### What you need to do:
In which lines of the data does the string "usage" appear? Copy every one.

Items from a dataset
※
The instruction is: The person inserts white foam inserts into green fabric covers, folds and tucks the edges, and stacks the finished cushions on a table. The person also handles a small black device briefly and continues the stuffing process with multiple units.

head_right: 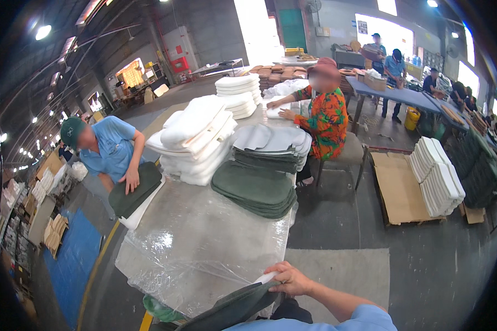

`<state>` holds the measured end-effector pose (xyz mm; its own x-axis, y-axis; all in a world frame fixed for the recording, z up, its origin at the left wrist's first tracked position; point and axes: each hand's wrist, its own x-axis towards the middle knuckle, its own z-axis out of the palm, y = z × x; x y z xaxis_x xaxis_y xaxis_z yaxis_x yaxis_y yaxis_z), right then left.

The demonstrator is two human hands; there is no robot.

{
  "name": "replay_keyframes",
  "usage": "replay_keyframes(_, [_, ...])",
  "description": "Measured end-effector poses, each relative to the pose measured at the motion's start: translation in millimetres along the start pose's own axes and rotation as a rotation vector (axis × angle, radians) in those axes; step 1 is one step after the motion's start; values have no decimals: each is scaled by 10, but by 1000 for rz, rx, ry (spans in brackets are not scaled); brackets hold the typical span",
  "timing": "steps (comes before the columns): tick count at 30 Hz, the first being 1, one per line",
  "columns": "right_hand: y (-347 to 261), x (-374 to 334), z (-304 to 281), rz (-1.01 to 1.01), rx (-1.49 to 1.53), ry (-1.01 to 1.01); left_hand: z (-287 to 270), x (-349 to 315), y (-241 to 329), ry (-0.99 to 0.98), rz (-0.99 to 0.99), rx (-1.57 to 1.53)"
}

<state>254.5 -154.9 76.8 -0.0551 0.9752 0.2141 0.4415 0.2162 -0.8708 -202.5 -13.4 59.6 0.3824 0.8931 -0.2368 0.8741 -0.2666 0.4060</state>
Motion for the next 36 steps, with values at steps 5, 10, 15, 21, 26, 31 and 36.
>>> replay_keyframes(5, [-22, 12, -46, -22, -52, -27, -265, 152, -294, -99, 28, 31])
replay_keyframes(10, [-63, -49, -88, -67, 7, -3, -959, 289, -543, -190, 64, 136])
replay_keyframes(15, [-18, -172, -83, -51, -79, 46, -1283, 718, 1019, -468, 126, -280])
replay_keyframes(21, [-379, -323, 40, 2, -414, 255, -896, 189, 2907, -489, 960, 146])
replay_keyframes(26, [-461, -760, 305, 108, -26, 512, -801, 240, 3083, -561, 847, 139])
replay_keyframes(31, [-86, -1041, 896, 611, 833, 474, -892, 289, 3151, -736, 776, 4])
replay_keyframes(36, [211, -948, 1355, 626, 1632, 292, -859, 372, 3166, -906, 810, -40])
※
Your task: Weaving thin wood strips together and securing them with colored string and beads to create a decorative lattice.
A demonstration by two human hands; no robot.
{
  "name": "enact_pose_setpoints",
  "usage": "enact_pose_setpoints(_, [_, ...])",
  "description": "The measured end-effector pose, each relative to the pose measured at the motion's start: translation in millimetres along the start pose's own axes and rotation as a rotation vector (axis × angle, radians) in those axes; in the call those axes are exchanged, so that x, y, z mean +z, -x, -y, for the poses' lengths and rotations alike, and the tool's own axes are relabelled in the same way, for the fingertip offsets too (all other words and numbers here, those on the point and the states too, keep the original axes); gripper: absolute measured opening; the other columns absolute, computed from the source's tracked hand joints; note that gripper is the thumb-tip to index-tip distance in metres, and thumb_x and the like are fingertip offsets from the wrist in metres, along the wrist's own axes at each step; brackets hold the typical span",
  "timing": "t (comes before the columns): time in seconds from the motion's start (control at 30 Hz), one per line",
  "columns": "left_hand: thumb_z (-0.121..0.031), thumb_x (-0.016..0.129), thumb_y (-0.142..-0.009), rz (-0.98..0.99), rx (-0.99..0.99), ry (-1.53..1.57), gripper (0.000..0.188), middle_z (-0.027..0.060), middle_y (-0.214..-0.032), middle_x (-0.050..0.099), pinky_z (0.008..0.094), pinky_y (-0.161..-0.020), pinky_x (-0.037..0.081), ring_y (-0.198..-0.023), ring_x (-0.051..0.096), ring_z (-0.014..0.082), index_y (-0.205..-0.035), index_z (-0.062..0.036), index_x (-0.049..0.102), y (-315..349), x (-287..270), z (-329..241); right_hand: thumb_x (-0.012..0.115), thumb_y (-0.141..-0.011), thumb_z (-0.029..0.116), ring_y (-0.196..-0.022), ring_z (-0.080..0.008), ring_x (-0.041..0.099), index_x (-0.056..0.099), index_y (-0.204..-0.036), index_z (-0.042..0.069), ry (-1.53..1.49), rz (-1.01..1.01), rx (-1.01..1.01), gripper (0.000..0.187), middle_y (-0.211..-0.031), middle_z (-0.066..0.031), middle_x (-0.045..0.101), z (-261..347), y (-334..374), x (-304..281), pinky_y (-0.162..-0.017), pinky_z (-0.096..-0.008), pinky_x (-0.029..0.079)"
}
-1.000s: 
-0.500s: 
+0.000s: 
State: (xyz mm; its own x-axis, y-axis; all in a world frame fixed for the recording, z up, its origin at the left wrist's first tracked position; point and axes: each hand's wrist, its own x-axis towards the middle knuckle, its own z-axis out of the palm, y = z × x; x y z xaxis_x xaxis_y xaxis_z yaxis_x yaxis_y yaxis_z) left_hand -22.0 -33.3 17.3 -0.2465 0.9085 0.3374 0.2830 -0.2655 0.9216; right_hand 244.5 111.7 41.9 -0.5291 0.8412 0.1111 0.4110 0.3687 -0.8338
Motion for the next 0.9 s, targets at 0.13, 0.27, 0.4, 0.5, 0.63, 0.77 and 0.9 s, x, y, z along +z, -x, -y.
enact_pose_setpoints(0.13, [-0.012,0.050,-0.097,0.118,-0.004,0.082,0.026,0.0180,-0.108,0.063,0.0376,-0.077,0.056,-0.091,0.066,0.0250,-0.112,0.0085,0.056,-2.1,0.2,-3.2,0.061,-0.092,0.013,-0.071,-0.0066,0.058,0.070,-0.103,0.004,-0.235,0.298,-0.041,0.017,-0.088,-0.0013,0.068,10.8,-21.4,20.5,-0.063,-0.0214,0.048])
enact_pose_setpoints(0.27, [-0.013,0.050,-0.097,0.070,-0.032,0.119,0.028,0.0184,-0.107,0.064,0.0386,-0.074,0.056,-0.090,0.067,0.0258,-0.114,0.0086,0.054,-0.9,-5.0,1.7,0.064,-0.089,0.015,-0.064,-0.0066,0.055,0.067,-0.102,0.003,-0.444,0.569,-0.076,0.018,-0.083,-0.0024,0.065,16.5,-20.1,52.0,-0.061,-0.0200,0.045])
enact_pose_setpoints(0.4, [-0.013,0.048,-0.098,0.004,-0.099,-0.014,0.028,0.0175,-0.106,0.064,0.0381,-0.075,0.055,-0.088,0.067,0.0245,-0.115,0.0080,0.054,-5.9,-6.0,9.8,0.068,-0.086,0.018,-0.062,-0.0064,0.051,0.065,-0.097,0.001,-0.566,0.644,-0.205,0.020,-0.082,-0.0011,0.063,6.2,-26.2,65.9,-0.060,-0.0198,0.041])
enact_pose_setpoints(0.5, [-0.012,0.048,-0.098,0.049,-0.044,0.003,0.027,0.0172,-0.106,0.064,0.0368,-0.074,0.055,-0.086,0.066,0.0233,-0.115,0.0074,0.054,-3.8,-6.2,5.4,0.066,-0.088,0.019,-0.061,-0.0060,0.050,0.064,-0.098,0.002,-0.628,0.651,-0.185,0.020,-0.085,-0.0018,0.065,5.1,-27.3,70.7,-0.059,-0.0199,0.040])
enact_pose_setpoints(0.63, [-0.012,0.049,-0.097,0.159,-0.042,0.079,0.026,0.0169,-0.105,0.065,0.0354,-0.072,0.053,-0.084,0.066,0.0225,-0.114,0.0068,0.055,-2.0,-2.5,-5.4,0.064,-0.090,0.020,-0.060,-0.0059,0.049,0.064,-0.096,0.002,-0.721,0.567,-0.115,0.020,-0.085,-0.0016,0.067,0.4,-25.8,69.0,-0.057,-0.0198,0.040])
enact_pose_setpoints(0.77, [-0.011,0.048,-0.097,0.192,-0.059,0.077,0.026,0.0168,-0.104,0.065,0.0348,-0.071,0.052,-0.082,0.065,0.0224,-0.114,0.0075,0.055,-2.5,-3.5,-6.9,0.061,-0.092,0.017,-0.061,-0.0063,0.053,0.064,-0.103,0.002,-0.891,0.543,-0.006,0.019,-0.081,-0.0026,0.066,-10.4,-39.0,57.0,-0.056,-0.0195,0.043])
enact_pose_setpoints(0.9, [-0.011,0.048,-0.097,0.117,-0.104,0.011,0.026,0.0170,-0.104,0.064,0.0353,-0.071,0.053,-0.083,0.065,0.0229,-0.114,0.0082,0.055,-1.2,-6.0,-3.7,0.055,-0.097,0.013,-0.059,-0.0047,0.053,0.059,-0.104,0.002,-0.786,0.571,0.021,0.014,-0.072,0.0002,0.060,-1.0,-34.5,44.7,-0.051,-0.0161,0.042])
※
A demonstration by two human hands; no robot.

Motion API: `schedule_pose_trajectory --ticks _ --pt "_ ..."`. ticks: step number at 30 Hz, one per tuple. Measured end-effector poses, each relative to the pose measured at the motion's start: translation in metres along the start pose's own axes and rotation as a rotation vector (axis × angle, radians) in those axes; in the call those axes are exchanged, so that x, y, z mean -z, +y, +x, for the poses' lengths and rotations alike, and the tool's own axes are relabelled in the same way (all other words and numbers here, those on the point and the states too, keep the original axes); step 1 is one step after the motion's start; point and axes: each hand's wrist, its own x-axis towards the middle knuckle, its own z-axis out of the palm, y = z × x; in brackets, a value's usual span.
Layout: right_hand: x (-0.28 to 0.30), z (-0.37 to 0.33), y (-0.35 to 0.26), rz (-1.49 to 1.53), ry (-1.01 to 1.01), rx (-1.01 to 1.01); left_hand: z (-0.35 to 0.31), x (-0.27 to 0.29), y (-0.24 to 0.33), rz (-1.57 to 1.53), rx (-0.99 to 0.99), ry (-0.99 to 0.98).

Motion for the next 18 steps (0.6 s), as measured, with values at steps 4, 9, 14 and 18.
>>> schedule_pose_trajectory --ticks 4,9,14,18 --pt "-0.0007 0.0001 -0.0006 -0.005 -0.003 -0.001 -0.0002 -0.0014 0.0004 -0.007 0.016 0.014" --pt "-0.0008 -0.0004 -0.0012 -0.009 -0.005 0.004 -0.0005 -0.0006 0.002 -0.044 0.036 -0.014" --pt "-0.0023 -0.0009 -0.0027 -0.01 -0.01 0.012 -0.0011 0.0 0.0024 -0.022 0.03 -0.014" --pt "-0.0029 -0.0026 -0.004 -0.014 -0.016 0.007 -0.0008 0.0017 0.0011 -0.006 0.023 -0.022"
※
### Finished task:
  "usage": "replay_keyframes(_, [_, ...])",
  "usage": "enact_pose_setpoints(_, [_, ...])",

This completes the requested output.